METHODS: Of the 1054 patients with HF enrolled in the registry, 769 had sufficient data to calculate ePV (using the Duarte, Kaplan, and Hakim equations) and relative plasma volume status (rPVS), and these patients were subsequently included in the present analysis. The severity of congestion was assessed using a 6-point congestion score (CS). Patients were divided into three groups according to the degree of congestion.

RESULTS: Out of four equations tested, only ePVDuarte and rPVS were statistically higher in patients with severe congestion as compared to patients with no congestion (p<0.001 for both).
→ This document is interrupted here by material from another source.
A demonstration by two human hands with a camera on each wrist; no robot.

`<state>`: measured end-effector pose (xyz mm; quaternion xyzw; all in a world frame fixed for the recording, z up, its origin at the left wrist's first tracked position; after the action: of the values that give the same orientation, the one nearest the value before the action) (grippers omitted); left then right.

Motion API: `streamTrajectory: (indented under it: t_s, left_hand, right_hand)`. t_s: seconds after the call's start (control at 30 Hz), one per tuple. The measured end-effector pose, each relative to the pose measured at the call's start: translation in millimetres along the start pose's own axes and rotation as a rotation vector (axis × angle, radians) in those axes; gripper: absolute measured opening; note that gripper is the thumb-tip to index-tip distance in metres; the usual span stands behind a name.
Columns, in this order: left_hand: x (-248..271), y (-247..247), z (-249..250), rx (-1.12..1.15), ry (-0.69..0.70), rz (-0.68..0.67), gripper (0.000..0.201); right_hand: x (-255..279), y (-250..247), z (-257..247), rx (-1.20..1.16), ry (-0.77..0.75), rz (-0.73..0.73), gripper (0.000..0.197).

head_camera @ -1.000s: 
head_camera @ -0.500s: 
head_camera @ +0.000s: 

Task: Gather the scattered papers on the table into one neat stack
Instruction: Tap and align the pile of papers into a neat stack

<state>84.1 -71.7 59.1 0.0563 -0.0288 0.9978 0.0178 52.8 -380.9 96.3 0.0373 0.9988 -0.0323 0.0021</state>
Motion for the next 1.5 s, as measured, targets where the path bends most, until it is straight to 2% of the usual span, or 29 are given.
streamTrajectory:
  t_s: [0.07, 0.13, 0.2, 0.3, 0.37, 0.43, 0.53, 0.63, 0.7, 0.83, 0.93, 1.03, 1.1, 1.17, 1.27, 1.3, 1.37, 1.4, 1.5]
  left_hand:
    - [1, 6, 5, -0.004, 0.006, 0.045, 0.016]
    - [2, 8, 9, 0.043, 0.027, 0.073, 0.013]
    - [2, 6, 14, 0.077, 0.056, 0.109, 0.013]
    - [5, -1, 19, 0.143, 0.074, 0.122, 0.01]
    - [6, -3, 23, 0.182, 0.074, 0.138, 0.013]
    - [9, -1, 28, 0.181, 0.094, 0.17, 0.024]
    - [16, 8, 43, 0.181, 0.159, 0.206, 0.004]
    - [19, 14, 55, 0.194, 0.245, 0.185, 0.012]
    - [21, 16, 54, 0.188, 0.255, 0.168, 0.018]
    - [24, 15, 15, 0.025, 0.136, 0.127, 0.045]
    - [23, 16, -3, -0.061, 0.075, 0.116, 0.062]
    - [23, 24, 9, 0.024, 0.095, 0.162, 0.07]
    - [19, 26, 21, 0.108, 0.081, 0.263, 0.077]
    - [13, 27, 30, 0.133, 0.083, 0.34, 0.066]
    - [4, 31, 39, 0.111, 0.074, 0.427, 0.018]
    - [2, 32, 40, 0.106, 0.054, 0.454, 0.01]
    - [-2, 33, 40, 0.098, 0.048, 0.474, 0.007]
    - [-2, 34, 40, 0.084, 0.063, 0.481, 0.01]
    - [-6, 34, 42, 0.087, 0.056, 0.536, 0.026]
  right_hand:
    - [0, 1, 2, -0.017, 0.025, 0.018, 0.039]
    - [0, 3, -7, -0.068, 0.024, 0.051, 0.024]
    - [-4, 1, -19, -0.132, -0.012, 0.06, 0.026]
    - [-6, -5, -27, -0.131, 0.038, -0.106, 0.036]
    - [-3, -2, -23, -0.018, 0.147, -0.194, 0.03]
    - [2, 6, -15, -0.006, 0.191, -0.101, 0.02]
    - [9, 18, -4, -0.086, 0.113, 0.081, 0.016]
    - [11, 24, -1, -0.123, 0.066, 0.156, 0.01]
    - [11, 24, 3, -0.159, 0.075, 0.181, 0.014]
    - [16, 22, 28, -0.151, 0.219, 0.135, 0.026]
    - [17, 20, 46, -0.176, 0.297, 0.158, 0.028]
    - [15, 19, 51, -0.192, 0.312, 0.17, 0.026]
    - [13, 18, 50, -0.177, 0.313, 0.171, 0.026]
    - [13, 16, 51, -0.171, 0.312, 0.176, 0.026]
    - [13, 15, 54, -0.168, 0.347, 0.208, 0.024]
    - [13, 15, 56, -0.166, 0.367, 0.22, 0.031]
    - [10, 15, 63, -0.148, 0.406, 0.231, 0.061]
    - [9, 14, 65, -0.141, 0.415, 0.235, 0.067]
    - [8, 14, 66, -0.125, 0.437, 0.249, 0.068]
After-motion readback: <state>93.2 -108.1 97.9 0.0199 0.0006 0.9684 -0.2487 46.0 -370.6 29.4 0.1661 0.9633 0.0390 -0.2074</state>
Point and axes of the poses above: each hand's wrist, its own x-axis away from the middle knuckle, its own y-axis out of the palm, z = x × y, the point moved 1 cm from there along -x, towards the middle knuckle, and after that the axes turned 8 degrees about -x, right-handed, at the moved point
Both ePVDuarte (r=0.197, p<0.001) and rPVS (r=0.153, p<0.001) showed statistically significant correlations with CS and both had a modest accuracy (70.4% for ePVDuarte and 69.4% for rPVS) to predict a CS ≥3. After a median follow up of 496 days, both ePVDuarte (OR:1.14,95%CI:1.03-1.26, p=0.01) and rPVS (OR:1.02, 95%CI:1.00-1.03, p=0.03) were associated with all-cause mortality after adjusting for demographic and clinical variables. However, none of the indices were associated with mortality following the introduction of CS to the models (p>0.05 for both).

CONCLUSIONS: Elevated ePVDuarte and rPVS were indicators of congestion but with a limited robustness, and either parameter could be clinically useful when a comprehensive clinical evaluation of congestion is not feasible.